Elly Schlein, che un po’ lo soffre e un po’ vorrebbe scavalcarlo nel derby con Giorgia Meloni, fa trapelare di essere “sorpresa per questa incertezza fra Biden e Trump”. E dopo il no dell’avvocato del popolo (appellativo che gusta ancora al diretto interessato) a una manifestazione sotto la sede della Rai rimane di nuovo senza alleato al proprio fianco.
Il no al Mes, il trumpismo più o meno ostentato o soffocato, la contrarietà all’intervento militare in Ucraina: sono tutti i punti in comune che legano Matteo Salvini a Giuseppe Conte, vicepremier e premier nel governo gialloverde, quello del famigerato cambiamento. “Un esecutivo tra i più rivoluzionari che l’Italia abbia mai avuto”, ha rimarcato il capo del M5s durante un’intervista a Milano sabato scorso.
Siccome, come si diceva, il M5s ormai è diventato un partito abbastanza personale trovare parole critiche nei confronti del leader è complicato.

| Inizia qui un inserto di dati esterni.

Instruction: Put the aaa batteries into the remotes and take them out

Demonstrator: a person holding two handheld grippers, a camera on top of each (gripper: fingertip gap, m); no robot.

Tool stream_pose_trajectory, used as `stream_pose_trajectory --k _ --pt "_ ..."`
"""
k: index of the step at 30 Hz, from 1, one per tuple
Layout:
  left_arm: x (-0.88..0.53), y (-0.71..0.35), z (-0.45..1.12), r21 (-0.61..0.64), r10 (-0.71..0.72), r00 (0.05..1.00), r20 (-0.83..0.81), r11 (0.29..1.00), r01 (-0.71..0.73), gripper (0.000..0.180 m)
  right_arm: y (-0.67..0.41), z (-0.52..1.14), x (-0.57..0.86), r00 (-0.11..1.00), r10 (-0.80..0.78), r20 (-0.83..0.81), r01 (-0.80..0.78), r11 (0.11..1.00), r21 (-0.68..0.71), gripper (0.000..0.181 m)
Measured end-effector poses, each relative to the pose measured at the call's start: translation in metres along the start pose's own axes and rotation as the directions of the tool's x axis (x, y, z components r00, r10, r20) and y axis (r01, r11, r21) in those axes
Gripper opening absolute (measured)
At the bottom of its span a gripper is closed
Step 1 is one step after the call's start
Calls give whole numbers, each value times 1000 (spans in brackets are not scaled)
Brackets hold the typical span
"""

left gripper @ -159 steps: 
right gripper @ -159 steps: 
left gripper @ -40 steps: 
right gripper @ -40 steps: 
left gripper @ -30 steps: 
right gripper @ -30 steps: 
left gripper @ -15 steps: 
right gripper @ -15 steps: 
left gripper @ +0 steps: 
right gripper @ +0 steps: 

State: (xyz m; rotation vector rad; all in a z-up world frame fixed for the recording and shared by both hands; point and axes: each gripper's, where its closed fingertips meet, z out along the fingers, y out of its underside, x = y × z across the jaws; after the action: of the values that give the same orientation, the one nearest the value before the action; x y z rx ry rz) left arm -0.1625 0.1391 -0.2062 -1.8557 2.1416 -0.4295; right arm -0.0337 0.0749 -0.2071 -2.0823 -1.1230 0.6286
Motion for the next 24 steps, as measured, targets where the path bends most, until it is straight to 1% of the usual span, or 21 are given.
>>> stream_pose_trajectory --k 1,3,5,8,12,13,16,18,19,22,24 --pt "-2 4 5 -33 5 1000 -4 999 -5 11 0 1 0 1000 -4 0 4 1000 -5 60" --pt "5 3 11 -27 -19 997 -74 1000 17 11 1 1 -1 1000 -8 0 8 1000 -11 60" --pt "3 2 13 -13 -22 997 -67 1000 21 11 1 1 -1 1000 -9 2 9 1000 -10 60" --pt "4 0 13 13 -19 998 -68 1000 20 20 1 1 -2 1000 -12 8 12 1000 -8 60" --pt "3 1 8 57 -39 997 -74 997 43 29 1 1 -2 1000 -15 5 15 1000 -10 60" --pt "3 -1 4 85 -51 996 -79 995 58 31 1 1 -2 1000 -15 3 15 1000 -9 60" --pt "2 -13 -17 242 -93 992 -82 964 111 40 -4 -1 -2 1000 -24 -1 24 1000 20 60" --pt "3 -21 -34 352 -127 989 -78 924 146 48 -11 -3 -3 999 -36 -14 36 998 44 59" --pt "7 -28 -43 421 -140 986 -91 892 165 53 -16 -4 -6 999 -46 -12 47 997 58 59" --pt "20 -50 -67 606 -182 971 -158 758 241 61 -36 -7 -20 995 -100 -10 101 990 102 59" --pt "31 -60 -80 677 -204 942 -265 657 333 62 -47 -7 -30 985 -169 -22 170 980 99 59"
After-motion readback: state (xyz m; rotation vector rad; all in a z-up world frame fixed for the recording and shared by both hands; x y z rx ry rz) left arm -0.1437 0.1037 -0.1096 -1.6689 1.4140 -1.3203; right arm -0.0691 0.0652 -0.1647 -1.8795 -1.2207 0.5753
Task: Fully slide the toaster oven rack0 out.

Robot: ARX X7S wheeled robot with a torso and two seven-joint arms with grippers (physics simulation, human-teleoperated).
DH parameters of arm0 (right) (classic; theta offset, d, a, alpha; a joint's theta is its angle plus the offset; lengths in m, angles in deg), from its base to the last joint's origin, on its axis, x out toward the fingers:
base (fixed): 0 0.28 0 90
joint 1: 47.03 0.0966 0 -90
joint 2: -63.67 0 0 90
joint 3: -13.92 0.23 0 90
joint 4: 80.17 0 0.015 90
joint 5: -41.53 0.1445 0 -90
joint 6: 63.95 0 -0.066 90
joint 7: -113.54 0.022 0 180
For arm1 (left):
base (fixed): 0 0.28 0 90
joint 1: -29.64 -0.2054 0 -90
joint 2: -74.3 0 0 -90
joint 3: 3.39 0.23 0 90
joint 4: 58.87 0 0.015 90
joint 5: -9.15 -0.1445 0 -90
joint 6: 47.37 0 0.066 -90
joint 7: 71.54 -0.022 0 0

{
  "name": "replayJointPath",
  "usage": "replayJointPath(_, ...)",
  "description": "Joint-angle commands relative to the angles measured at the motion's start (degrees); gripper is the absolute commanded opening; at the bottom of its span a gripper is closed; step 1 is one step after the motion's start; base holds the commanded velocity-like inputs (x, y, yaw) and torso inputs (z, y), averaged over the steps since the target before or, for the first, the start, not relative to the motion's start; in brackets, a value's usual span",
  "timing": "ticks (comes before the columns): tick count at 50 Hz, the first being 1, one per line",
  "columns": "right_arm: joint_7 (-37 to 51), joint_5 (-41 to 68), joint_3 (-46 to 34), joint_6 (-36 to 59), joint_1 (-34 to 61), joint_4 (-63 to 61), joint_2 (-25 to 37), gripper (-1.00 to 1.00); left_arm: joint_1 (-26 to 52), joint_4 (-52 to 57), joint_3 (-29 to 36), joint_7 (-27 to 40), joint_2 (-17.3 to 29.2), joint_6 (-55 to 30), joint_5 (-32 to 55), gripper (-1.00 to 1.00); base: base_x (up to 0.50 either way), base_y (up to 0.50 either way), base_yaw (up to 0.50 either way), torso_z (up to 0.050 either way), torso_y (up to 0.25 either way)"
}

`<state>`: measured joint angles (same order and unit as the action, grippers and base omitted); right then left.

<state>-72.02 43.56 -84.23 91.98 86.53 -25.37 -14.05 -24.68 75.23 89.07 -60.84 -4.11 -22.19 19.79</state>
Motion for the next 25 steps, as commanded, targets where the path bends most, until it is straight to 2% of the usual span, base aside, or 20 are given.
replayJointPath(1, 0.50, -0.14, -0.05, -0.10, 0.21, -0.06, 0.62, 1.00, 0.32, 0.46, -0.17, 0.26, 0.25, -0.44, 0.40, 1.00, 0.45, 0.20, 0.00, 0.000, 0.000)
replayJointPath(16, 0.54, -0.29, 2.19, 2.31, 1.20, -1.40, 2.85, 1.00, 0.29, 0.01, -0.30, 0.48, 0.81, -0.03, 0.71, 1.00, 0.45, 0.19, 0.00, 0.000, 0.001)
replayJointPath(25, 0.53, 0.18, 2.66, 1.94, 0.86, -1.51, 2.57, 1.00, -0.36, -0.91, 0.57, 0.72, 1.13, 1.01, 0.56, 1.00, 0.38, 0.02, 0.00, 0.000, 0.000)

E così, coperto internamente e consapevole di essere centrale per l’alleanza con il Pd (a partire dalle regionali) con la sapienza di calcolare mosse e reazioni il capo del M5s continua a zigzagare. Come si sa, d’altronde, nel suo salotto affisse sopra il camino ha già le teste dei segretari del Pd che seguendolo hanno fatto una finaccia: Nicola Zingaretti ed Enrico Letta, per ora. Ma è sicuro che ci sia ancora spazio su quella parete.